Look for the string "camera" in the data below, and copy each line that holds it.
--- PROVIDED MATERIAL ---
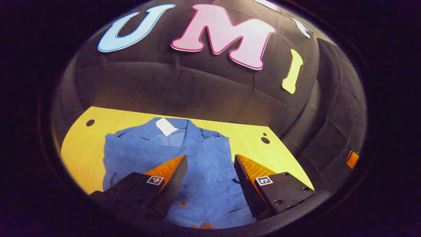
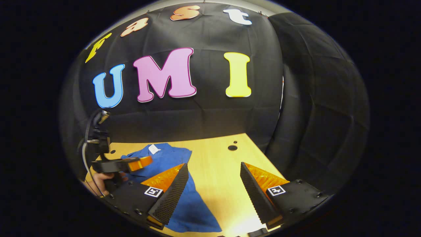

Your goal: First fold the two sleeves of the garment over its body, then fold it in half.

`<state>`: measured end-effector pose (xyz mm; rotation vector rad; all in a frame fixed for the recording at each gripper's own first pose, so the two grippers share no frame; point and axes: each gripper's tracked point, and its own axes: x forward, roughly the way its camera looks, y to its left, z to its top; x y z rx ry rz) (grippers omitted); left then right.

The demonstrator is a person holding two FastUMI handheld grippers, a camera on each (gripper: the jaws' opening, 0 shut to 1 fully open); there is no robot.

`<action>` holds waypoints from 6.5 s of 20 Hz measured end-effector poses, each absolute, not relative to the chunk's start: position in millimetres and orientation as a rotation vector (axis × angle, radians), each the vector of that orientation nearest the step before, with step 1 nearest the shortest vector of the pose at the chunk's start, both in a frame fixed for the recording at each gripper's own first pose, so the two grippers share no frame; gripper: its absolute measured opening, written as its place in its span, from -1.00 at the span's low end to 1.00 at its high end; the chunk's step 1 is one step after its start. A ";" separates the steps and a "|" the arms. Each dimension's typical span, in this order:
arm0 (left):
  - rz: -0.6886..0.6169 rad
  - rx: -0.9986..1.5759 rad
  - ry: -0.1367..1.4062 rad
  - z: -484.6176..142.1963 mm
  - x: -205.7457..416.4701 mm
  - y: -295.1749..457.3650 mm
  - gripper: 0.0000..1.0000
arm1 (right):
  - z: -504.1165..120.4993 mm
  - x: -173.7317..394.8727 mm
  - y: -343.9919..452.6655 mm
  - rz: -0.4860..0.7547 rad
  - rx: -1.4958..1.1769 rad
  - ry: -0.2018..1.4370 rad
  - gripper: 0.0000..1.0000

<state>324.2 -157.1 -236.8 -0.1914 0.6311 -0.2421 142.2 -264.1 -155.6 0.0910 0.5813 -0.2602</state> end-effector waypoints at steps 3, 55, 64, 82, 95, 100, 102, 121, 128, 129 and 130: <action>-0.206 -0.125 0.678 -243.6 232.8 -96.4 0.68 | -203.8 103.3 -244.3 -0.249 0.112 0.715 0.97; -0.157 -0.145 0.591 -207.9 358.5 35.8 -1.00 | -234.9 341.0 -146.6 -0.041 0.233 0.757 -0.93; 0.003 -0.012 0.409 -262.9 538.0 82.0 -0.39 | -291.7 508.3 -204.8 -0.179 0.203 0.574 -0.02; -0.030 -0.061 0.115 -62.3 296.4 43.2 0.69 | -79.3 278.4 -86.4 -0.050 0.032 0.294 0.94; -0.135 -0.056 0.116 -60.2 57.5 -27.0 0.68 | 10.9 71.9 -23.9 0.021 0.019 0.175 0.80; -0.073 -0.053 0.142 -58.0 42.1 -23.2 0.68 | 7.9 63.9 -31.2 0.028 0.088 0.205 0.96; -0.052 -0.069 0.118 -50.2 42.1 -19.4 0.68 | 16.3 67.9 -36.3 0.026 0.061 0.179 0.76; 0.046 -0.107 0.097 -48.9 14.9 10.4 0.68 | 12.9 51.2 -17.9 0.047 -0.034 0.181 0.95; 0.029 -0.155 0.105 -52.1 7.9 9.6 0.69 | 26.0 42.3 -18.0 0.020 -0.080 0.139 0.97; 0.025 -0.154 0.104 -52.5 8.1 9.5 0.68 | 28.1 40.6 -18.1 0.017 -0.073 0.134 0.98; 0.024 -0.149 0.102 -52.0 7.6 8.5 0.68 | 28.4 39.3 -19.1 0.012 -0.072 0.131 0.99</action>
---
**RESULT BELOW**
`<state>`: measured end-effector pose (xyz mm; rotation vector rad; all in a frame fixed for the recording at each gripper's own first pose, so the two grippers share no frame; point and axes: each gripper's tracked point, and its own axes: x forward, roughly the way its camera looks, y to its left, z to its top; x y z rx ry rz) (grippers omitted); left then right.
The demonstrator is a person holding two FastUMI handheld grippers, a camera on each (gripper: the jaws' opening, 0 shut to 1 fully open); there is no robot.

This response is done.